START Data to examine

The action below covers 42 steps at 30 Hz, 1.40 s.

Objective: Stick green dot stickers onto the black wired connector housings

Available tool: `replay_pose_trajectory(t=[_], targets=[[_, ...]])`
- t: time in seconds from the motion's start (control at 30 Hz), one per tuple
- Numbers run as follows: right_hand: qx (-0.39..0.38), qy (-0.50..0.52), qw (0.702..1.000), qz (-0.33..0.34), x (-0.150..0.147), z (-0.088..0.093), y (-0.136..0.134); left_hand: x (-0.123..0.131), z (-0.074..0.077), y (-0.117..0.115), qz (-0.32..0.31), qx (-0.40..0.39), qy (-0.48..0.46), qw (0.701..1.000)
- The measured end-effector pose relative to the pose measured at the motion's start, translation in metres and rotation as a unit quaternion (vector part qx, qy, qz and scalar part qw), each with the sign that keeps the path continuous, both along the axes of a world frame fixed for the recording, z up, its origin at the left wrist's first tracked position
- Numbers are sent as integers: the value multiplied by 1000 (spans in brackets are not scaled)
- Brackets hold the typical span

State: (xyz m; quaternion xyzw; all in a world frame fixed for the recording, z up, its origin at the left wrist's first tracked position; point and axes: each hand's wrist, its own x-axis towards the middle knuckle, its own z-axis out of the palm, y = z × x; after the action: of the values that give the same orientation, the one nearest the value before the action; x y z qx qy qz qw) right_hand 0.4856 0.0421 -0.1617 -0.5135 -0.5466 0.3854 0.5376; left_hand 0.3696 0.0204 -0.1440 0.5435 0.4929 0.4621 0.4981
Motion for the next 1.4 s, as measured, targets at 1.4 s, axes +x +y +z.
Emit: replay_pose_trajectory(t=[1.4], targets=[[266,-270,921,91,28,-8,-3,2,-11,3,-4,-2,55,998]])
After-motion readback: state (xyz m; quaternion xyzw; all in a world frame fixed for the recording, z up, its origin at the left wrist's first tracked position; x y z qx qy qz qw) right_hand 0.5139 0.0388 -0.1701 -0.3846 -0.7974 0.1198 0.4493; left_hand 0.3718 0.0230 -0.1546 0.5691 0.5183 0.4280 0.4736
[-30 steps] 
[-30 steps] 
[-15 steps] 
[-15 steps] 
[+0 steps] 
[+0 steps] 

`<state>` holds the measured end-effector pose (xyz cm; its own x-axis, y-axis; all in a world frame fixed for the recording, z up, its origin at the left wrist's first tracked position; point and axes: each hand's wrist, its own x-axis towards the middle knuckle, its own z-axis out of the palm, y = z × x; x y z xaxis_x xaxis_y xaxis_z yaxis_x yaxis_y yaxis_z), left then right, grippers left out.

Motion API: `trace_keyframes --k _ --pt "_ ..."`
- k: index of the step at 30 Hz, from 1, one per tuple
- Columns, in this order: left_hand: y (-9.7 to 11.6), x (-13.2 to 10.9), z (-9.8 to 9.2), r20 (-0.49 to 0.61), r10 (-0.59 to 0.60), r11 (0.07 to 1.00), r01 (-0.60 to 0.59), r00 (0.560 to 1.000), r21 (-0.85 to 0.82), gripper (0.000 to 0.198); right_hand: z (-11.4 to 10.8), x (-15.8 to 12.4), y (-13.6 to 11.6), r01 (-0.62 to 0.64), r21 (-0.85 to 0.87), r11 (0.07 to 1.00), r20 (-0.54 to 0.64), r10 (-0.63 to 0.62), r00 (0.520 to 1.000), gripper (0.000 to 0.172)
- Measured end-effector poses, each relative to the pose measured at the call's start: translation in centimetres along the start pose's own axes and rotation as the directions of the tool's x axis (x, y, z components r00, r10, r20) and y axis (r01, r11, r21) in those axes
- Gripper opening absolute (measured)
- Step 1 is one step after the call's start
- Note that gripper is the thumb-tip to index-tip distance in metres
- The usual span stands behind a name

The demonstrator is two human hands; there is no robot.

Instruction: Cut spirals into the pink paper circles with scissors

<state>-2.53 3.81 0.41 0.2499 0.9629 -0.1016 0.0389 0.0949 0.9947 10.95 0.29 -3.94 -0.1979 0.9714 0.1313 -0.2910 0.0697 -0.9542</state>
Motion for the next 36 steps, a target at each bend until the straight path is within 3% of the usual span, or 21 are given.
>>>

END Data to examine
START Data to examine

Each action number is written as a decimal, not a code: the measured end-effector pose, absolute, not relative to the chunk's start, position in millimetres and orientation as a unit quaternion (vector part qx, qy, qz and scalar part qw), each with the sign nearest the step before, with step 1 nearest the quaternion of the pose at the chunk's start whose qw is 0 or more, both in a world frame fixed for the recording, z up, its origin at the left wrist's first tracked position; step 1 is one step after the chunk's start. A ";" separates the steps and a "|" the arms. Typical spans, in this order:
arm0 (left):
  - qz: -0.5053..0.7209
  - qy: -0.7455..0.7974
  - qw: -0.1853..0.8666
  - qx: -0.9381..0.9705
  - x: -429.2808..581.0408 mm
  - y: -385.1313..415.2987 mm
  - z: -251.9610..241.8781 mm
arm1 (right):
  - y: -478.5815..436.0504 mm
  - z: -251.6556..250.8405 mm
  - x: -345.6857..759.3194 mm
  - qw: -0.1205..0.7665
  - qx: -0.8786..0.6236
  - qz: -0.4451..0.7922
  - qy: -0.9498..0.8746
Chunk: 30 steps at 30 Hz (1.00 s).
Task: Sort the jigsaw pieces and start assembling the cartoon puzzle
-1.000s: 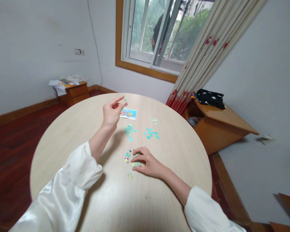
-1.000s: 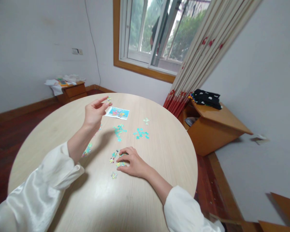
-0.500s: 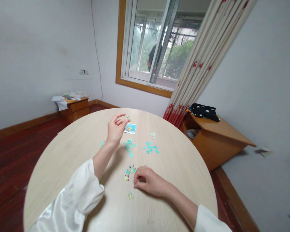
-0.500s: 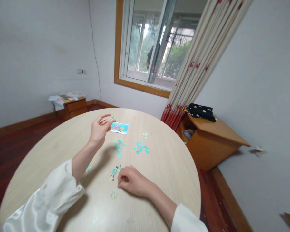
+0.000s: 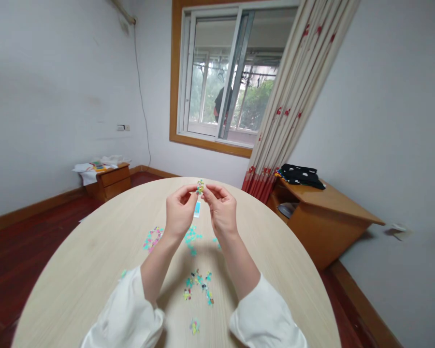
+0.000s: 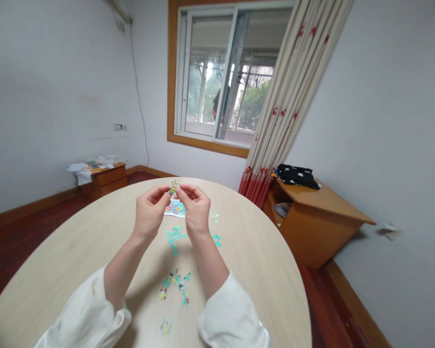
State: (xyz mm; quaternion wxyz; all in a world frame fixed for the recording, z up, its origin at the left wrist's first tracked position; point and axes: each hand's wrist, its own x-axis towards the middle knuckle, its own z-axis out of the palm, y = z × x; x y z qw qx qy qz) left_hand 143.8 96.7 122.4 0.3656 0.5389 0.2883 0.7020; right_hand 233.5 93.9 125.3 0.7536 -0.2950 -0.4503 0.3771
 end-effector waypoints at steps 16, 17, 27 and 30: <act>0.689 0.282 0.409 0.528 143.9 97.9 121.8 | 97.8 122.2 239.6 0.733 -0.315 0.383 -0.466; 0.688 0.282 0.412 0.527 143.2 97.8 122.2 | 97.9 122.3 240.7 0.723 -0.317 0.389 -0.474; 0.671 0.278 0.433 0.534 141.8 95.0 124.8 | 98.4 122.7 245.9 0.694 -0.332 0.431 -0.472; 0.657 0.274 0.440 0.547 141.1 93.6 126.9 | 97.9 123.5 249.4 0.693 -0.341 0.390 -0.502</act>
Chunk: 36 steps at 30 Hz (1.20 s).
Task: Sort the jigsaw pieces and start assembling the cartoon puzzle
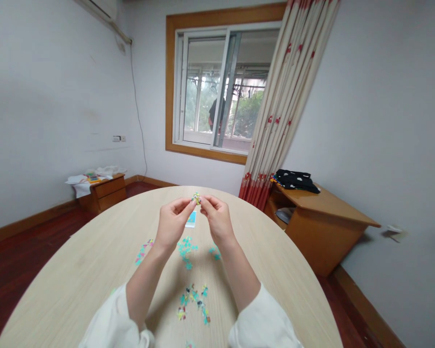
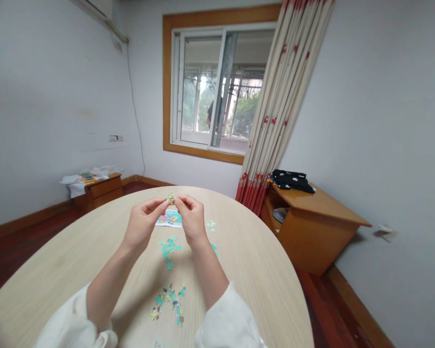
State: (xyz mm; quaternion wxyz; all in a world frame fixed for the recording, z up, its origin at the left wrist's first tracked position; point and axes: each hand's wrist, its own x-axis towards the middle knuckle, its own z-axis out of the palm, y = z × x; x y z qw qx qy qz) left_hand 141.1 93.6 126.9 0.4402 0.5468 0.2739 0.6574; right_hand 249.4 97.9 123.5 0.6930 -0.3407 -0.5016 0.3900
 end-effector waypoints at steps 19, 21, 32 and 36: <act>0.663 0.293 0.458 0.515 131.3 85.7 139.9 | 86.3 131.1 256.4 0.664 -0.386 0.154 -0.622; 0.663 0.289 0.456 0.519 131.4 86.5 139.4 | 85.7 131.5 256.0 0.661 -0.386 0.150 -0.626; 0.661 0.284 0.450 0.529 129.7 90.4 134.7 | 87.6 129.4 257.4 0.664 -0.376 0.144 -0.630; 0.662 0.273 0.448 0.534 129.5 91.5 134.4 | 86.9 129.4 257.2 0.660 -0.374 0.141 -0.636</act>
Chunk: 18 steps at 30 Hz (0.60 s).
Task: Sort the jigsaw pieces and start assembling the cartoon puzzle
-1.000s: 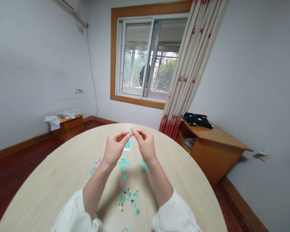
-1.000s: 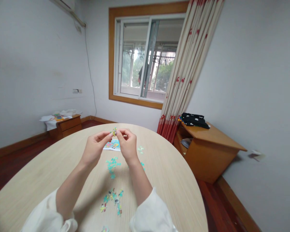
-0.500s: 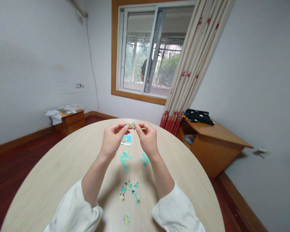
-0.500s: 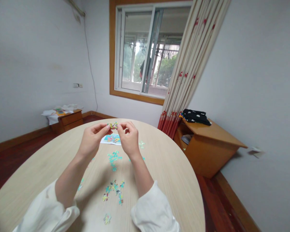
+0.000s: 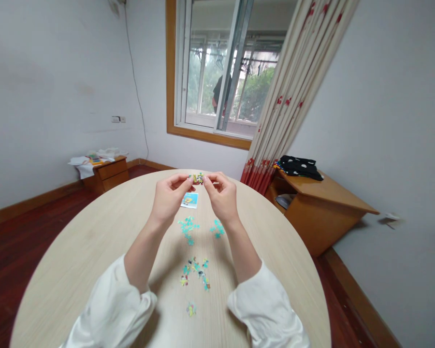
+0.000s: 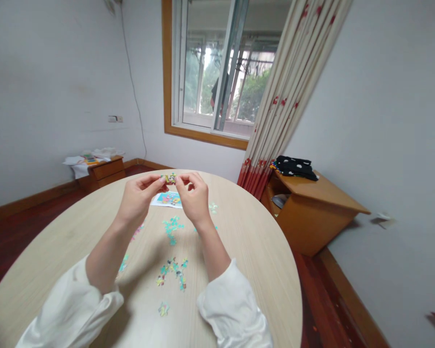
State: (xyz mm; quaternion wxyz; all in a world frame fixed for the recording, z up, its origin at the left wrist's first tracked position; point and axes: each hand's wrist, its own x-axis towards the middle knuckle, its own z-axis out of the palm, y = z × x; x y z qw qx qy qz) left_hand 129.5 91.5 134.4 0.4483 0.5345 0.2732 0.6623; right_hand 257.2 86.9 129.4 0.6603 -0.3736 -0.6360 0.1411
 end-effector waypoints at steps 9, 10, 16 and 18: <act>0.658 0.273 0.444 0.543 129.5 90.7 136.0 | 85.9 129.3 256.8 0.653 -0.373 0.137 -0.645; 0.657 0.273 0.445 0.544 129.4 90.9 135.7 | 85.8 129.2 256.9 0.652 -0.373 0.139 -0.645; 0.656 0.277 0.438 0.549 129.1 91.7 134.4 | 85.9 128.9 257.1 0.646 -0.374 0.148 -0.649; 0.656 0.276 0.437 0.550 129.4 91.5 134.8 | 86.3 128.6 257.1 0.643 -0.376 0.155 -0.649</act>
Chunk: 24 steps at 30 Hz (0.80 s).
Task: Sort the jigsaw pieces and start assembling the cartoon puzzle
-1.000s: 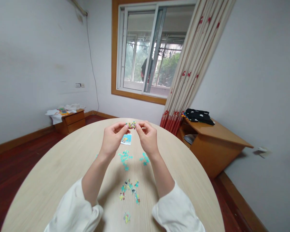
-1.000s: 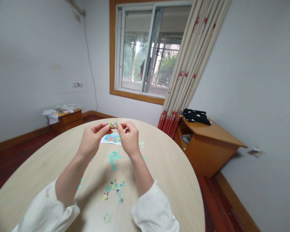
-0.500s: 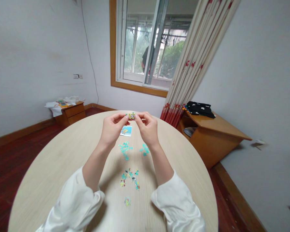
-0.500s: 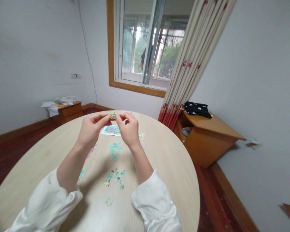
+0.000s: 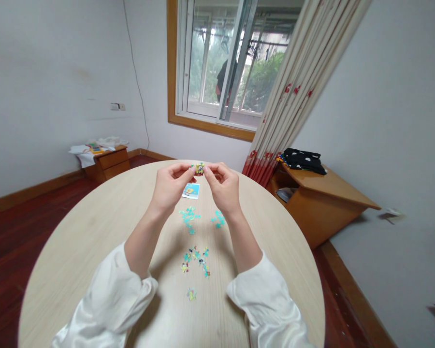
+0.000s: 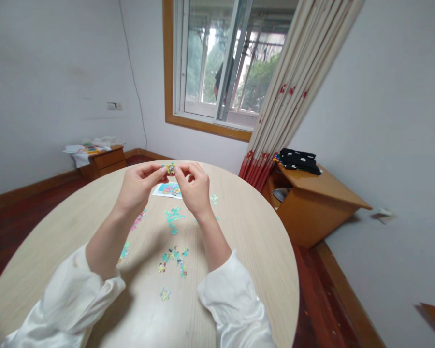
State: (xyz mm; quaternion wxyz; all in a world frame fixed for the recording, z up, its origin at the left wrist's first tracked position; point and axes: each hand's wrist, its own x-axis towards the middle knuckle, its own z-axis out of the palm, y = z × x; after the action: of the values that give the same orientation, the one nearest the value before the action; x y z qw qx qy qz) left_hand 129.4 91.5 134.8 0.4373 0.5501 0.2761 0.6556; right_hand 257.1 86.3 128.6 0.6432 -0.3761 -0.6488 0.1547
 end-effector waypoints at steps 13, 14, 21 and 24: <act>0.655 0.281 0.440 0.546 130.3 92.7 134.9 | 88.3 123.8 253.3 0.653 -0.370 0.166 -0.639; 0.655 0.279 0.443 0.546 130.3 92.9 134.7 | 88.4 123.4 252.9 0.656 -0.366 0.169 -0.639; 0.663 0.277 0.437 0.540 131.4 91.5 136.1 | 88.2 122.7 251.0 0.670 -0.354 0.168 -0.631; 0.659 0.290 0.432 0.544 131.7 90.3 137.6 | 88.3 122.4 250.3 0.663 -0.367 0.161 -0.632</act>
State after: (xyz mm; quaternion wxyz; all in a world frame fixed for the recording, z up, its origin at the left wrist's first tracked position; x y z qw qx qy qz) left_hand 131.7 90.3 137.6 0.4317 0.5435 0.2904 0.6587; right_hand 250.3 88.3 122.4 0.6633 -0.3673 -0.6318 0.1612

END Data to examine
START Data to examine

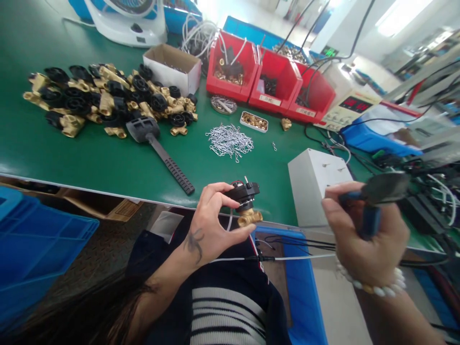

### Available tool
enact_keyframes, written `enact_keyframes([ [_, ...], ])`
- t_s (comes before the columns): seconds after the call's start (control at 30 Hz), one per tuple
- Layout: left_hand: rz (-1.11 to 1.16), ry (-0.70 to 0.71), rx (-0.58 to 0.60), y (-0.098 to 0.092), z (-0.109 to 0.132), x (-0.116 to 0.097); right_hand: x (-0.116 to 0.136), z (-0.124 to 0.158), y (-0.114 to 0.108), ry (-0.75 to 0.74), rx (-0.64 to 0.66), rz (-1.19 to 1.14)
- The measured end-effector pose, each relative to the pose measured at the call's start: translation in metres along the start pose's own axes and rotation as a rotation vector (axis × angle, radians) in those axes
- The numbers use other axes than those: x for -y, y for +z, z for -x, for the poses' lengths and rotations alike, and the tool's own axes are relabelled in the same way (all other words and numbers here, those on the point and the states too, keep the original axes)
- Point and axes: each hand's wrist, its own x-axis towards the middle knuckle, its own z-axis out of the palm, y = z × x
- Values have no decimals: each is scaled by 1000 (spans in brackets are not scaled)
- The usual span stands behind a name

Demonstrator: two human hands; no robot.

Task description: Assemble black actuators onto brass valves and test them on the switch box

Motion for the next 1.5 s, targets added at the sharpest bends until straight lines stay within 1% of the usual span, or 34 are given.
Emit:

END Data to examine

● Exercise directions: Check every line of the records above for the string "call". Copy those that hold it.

● Exercise answer:
- Measured end-effector poses, each relative to the pose measured at the call's start: translation in centimetres along the start pose's own axes and rotation as the directions of the tool's x axis (x, y, z components r00, r10, r20) and y axis (r01, r11, r21) in those axes
- Step 1 is one step after the call's start
- t_s (comes before the columns): seconds after the call's start (control at 30 Hz), one per tuple
- The measured end-effector pose, each relative to the pose measured at the call's start: translation in metres along the start pose's own axes and rotation as a rotation vector (axis × angle, radians) in those axes

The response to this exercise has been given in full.